留学生と学び、ともにバイトする、そんな「多文化共生社会」を生きる学生たちが、肌身で感じた「見えない壁」を歌いました。学生たちに話を聞きました。
youtubeで今年9月30日に公開され、5日間で再生回数1万回を超えたミュージック・ビデオ「やさしい せかい」。
その歌詞では、軽快に、日本で生活する外国人たちが日々感じているリアルな「戸惑い」が歌われています。
言葉の裏にある本音の微妙なニュアンス。漢字を読むより難しい、「空気を読む」こと……。
日本に長く暮らしている人にとっても難易度が高い文化ですが、日本語がまだ苦手な外国人にとってはさらに切実になる「あるある」エピソードが並びます。
そんな歌詞作りの裏には、日本人学生が同世代の留学生たちに行ったインタビューがありました。
歌詞作り・ラップを担当した学生に話を聞きました。明治大学国際日本学部の日高悠希さんと、盛永樹さん。
ともに3年生で20歳の二人は、「多文化共生のまちづくり」をテーマに活動する、山脇啓造ゼミに所属しています。
ゼミでは、キャンパスのある中野区を拠点に、留学生と協力して商店街で「やさしい日本語」を使う研修をしたり、中野区や豊島区の職員向けにやさしい日本語の研修を行ったりするなど、地域密着と実践をモットーに活動してきました。
とはいえ二人は幼い頃から「多文化共生」を身近に意識していたわけではありません。盛永さんは神奈川県の郊外で、日高さんは広島県で育ちました。「外国から来て困っている人」と接することはなかったと言います。
大学に入学して東京生活が始まると、コンビニや飲食店で外国人従業員に出会う機会が格段に増えて、「カルチャーショック」を受けました。日本に住んでいる外国人は約300万人。
「『左利きの人』以上に多い。『マイノリティー』と呼ばれる人が、自分が思っているほどマイノリティーではないことを実感しました」
盛永さんは、以前、牛丼屋でのアルバイトで外国人従業員と働いた経験がありました。同じシフトでも半数がベトナム人という時もありました。「外国人がいないと店が回らない、という感じでした」
でもその時期は、コミュニケーションするためのコツは知りませんでした。
「おはようございます」とあいさつはするぐらいの関係でしたが、休憩時間になると日本人とにベトナム人に分かれて過ごしていたと言います。
そこには見えない「壁」がありました。「言葉の問題が大きいですが、表情も分かりにくくて、あのときは、外国人が『壁』を作っているように感じていました」
今年5月、山脇ゼミと協力して「やさしい日本語」の普及啓発を進める「やさしい日本語ツーリズム研究会」の吉開章さんから、「やさしい日本語のミュージックビデオを作ってみませんか?」と提案されたとき、二人も手を上げました。

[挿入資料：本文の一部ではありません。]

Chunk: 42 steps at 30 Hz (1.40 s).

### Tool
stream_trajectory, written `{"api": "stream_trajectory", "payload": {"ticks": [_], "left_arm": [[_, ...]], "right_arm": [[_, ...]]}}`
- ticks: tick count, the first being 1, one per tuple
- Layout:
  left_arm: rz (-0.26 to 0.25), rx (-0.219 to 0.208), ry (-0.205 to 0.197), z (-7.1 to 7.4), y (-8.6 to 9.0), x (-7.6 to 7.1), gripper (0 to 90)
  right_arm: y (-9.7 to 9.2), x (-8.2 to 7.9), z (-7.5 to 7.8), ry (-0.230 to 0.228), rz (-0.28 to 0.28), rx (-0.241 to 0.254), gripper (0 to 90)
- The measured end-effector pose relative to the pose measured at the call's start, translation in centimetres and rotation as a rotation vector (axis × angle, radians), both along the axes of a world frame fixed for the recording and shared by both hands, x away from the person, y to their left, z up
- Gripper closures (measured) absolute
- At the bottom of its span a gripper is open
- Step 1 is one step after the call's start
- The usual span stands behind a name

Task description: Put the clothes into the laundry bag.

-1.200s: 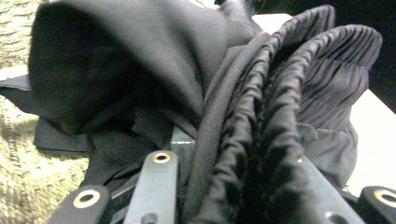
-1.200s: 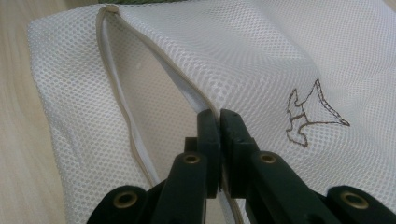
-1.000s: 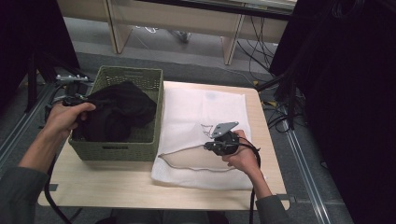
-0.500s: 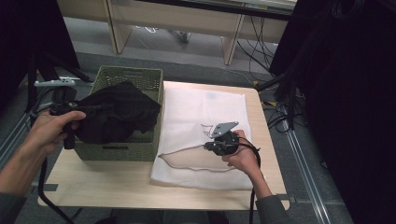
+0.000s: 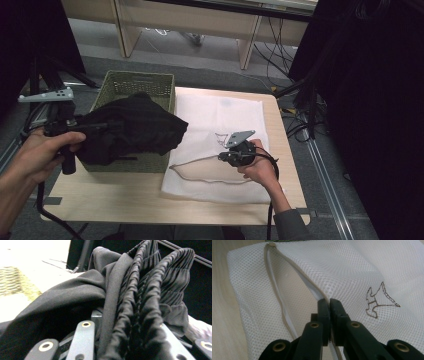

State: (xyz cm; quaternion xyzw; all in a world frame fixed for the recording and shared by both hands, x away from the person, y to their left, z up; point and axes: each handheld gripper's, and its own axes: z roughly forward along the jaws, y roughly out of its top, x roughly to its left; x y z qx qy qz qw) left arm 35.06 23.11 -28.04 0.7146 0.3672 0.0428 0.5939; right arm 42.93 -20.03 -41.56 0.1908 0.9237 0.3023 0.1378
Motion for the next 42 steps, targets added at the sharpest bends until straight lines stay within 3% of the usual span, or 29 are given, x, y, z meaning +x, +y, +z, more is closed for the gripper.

日本語にまだ慣れていない人にも分かりやすい「やさしい日本語」。そのコツを、歌に乗せて、より幅広い人に伝えたいとの狙いがありました。
日本語学校の協力を得て、外国人留学生から日本生活での困り事などを聞き取り、歌詞にできそうなネタを「約100個」上げるというものでした。

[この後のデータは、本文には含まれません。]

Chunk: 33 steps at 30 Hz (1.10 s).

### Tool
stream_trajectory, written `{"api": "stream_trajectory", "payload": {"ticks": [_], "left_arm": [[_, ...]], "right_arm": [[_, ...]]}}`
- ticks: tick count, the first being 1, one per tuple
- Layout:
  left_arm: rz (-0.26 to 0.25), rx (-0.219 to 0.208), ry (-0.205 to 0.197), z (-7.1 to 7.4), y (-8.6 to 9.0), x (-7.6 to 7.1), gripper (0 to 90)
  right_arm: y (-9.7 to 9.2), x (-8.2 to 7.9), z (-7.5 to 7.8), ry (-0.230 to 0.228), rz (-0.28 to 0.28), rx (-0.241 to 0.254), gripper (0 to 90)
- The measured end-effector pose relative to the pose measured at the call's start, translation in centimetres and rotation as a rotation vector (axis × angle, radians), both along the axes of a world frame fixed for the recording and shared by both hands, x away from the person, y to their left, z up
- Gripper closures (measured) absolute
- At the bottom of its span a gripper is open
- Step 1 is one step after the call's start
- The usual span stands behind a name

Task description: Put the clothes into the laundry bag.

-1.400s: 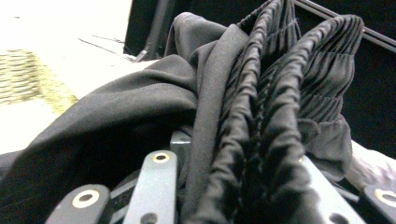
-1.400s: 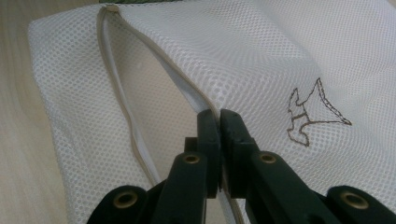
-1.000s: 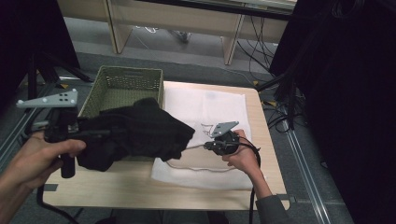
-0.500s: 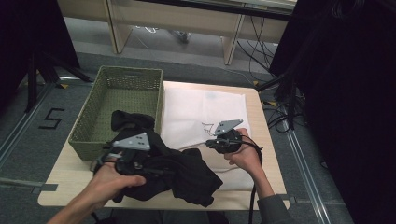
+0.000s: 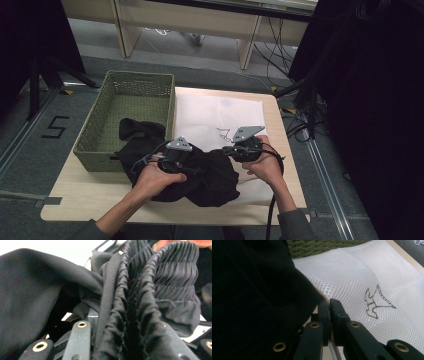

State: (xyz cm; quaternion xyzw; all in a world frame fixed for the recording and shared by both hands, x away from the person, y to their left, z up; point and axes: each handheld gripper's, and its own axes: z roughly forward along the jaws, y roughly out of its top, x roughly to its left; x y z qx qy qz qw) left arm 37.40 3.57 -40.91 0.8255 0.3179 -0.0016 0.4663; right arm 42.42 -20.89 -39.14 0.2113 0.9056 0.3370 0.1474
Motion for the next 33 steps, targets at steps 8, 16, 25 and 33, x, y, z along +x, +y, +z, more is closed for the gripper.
{"api": "stream_trajectory", "payload": {"ticks": [8,16,25,33], "left_arm": [[0.021,0.14,0.047,-6.6,-2.6,0.4,60.1],[0.022,0.173,-0.012,-5.0,-2.9,-0.9,37.1],[-0.056,0.244,-0.107,-3.1,-2.3,-3.3,50.3],[0.033,0.229,-0.121,-3.3,-4.4,0.1,73.2]], "right_arm": [[0.3,0.0,-0.4,-0.002,0.017,-0.023,88.2],[0.1,0.1,-0.6,0.011,0.013,-0.017,88.2],[0.0,0.1,-0.6,0.015,0.013,-0.021,88.2],[0.1,0.0,-0.2,-0.002,0.011,-0.012,88.2]]}}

インタビューの中で、バイト先で「見えない壁」を感じていた盛永さんは、ハッとすることがありました。
留学生が共通して語っていたのは「日本人と親しくなりたい」という悩みでした。
「外国人が壁を作っている」と思っていましたが、振り返ると、「仲良くなりたい」という思いに気づけていなかったのでは、と感じました。
「外国人だから、と壁を作ってしまっていたのは自分の方だったのかもしれない」
外国人から聞き取った言葉、自分の思いが重なり、こんな歌詞ができました。
壁を取っ払うコツについて、今、どう感じているのでしょうか。
盛永さんは、「ありきたりなんですが、お互いを知り、違うところや文化を知って、そして同じ人として接するっていうことだと思います」と話します。

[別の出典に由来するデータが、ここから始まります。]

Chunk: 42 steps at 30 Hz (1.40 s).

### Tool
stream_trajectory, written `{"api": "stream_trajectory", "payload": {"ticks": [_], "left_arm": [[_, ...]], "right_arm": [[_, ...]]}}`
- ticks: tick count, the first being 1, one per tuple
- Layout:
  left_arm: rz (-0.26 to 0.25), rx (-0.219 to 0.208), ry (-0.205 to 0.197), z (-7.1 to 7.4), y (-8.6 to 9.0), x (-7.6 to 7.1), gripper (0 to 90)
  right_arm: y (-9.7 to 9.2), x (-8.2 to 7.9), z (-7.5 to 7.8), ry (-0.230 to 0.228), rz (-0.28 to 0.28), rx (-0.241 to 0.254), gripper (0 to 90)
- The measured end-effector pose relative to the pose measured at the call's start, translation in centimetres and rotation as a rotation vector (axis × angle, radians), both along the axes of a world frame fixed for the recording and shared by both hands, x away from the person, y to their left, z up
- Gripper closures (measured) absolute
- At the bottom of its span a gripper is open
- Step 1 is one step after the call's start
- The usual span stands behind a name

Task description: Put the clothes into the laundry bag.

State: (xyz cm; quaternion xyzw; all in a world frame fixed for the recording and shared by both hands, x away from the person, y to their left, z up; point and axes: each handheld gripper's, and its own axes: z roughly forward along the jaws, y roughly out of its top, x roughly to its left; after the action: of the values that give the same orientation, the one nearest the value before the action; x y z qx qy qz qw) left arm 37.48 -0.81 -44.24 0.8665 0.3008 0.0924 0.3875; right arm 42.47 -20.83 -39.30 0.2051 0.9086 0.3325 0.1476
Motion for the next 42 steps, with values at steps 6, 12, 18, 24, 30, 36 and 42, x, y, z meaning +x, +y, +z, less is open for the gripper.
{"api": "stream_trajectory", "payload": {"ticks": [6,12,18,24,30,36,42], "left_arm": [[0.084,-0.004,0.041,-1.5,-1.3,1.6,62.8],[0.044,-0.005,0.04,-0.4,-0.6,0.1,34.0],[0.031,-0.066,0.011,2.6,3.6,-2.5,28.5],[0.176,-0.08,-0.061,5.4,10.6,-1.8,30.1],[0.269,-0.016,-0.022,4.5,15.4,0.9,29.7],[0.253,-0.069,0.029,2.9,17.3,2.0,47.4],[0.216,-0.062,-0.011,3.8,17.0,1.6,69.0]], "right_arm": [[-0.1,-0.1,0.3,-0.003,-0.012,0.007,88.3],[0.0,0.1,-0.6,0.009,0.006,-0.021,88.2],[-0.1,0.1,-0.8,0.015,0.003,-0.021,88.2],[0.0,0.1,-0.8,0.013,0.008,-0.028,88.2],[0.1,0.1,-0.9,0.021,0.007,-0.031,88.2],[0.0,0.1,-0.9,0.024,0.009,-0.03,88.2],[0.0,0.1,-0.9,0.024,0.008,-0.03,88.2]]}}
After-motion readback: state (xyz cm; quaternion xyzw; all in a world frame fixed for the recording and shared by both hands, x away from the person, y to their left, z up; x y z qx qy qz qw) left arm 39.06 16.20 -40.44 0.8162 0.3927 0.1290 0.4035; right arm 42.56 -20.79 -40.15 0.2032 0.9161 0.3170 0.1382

牛丼屋でのバイトで実践するとしたら? 「あいさつ・プラスいち」と答えます。
「おはようございます。今日疲れましたね」
あいさつと、ひとつ声を掛けることから、思いやる関係が築けたらと考えます。
曲のテーマに据えた「やさしい日本語」の「やさしさ」には、相手のことを思いやる「優しさ」と、誰にでも分かりやすいように伝える「易しさ」とが表現されていると言います。
ラップの中では、「易しい」言葉を交わす時のコツも繰り返しています。
日高さんがハッとさせられたのはこんなパーツでした。
普段から早口だと言われている自分。「日本語に慣れていない人には、たぶん聞き取ってもらえないだろうな」と気付されたと言います。
日高さんも参加した動画が広まり、他学部の先輩や地元・広島の友達、他大学の友人からも「やさしい日本語のラップしとったやん!」と声をかけられました。
「自分のまわりにも『やさしい日本語』と知ってもらえてよかった」と手応えを感じました。
やさしい日本語が必要なのは日常だけではありません。
曲には、耳が不自由な人など、やさしい日本語を必要としている人が日本人でもいることが分かります。
阪神淡路大震災で、被災者の中に多くの外国人もいたことから生まれた「やさしい日本語」の概念。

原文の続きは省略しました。